Rancho Santa Fe Association board agrees to share repair cost for Golf and Tennis Club parking lot


By Karen Billing

Staff Writer

The Rancho Santa Fe Association will chip in for half of the $44,000 repair cost of the RSF Golf and Tennis Club parking lot, the Association board decided in a 5-1 vote on Sept. 15.

The club’s lots have deteriorated due to use, water erosion and invading roots of large trees growing adjacent to the lots. The last improvements were done in 2007 and the lot is in need of repair, seal coating and restriping.

According to research, 37 percent of the business in the Golf Club dining room comes from non-Golf Club members of the Association.
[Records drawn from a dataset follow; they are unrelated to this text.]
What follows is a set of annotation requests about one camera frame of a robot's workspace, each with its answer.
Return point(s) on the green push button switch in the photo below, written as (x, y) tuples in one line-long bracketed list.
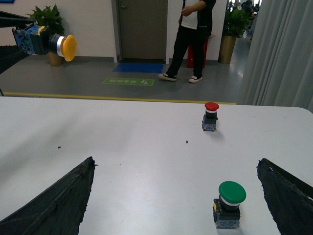
[(226, 211)]

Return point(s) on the blue floor mat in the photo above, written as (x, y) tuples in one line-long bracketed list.
[(139, 67)]

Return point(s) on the yellow push button switch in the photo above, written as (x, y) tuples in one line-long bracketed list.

Additionally, the Association often uses Golf Club facilities for meetings, retreats, dinners and events.

In light of that shared use, the Association will contribute $21,866 toward the project on the condition that the Golf Club reduces its bank loan by a corresponding amount from its free reserves.
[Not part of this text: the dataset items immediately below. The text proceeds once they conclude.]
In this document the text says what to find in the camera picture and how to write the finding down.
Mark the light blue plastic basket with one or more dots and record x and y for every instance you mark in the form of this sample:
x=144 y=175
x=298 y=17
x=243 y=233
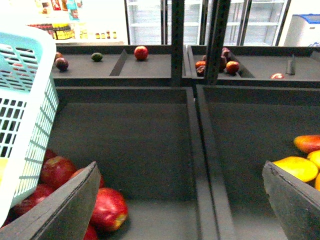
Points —
x=28 y=106

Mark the red apple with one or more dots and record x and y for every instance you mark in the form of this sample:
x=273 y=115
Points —
x=57 y=171
x=110 y=210

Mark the white chest freezer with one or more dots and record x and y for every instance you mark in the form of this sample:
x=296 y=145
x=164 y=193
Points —
x=303 y=31

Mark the sauce bottles shelf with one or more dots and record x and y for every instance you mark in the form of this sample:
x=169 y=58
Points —
x=63 y=31

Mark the red apple upper right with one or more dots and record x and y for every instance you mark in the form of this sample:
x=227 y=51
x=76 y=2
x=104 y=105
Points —
x=110 y=210

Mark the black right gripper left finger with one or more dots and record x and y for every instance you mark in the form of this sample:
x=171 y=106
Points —
x=64 y=215

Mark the red apple far tray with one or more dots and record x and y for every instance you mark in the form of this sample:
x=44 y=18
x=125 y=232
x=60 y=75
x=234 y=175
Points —
x=277 y=76

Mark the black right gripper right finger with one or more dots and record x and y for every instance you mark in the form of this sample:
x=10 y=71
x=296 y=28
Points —
x=295 y=203

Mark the red apple middle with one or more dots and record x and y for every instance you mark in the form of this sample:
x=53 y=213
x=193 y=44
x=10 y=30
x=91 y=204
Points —
x=57 y=171

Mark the dark passion fruit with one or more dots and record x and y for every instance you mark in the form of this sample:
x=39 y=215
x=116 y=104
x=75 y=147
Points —
x=62 y=64

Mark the red mango upper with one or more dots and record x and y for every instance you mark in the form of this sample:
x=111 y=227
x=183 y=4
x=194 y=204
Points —
x=307 y=143

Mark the glass door refrigerator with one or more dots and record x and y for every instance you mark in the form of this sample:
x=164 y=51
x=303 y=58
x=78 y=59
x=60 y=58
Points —
x=249 y=22

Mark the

The funding request was met with some resistance from Association director Ann Boon.

Boon noted that the Association’s homeowner assessment delinquencies are up and last year for the first time property values went down 3 percent, which in turn meant the Association’s income went down 3 percent. She said she’s heard that the Golf Club has a positive cash flow and its revenues are strong.

“(The Golf Club) is fine and we’re facing delinquencies. It doesn’t matter who uses the parking lots, we don’t need to be handing out money until we get a long-term fix on our budget,” Boon said.

She suggested that Golf Club member assessments pay for maintenance and that maybe the Association should charge a lease on the club land.

Mike Irvine, the RSF Golf Club president, offered a counterpoint that the club was hit just as hard as everyone else by the economic downturn. He said new memberships have dropped and earlier in the year it was reported golf rounds were down 12 percent.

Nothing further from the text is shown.